CALL encoding/binary.littleEndian.Uint64(SB)
CALL encoding/binary.littleEndian.Uint32(SB)
What did you expect to see?
I expect to see raw MOVQ
and MOVL
for u64
and u32
functions.
Note: the bounds check would be proven at compile time, making a call strictly inferior as there are no panic index branch from binary.*
.
Comment From: gabyhelp
Similar Issues
- cmd/compile: inlining budget excludes cross-package calls #19261
- cmd/compile: multiple LittleEndian.Uint* calls on the same buffer block load merging #52708
- encoding/binary: PutUint* in benchmark optimized out #36160
- cmd/compile: binary.LittleEndian.Uint32 doesn't generate a single load anymore #17147
- cmd/compile: encoding/binary.PutUint32 generates unaligned data storage on arm64 arch #59856
- cmd/compile: improve code generation for temporary slice copy and inlining #18529
- cmd/compile: loads combining regression #18946
- cmd/compile: low function inline cost #54407
- Signed non-negative divide by power of 2. #44530
- Performance regression from 98cb76799c "cmd/compile: insert complicated x86 addressing modes as a separate pass" #37955
(Emoji vote if this was helpful or unhelpful; more detailed feedback welcome in this discussion.)
Comment From: Jorropo
~~AFAIK the old inliner were hardcoded to attribute a cost of 1 for cheap calls to binary.*Endian.Uint*
and friends as well as always inline theses when possible~~, this sounds better to me as it's usual to make many calls back to back on the same buffer and aware users prove bound checks ahead of time.
Usually like this:
_ = b[:32]
a := binary.LittleEndian.Uint64(b)
a := binary.LittleEndian.Uint64(b[8:])
a := binary.LittleEndian.Uint64(b[16:])
a := binary.LittleEndian.Uint64(b[24:])
Comment From: Jorropo
cc @golang/compiler
Comment From: Jorropo
Well actually, I tried go1.21.11
and it has the same issues.
Comment From: randall77
It's fixed by changing cmd/compile/internal/inline/inl.go:inlineBigFunctionMaxCost
to 80
, so I'd say your presumption is correct, the function is large enough that we were forced to turn inlining way down.

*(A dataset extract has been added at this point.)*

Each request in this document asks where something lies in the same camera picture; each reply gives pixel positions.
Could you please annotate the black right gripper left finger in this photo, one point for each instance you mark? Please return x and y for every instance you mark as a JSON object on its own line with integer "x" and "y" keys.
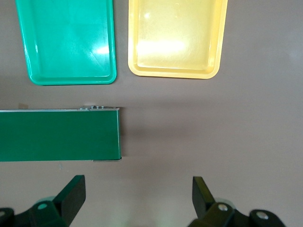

I'm not sure what, if anything, could be done here. We do need to defend against making functions arbitrarily larger by inlining too much. If we could know with some certainty that inlining would make things smaller, then it would be ok. (We do inline your u64
under that rule.) Unfortunately at inlining time littleEndian.Uint64
's body looks kind of big, only after lots of optimization work do we realize it is only a bounds check + a load.
@thanm @mdempsky for ideas.
Comment From: randall77
Hmm, we do treat littleEndian.Uint64
specially in the inliner as far as cost goes (See https://go-review.googlesource.com/c/go/+/349931). So maybe these inlinings should still happen?
Comment From: Jorropo
I was about to say, if we have a list of hardcoded "cheap" functions we should also inline theses.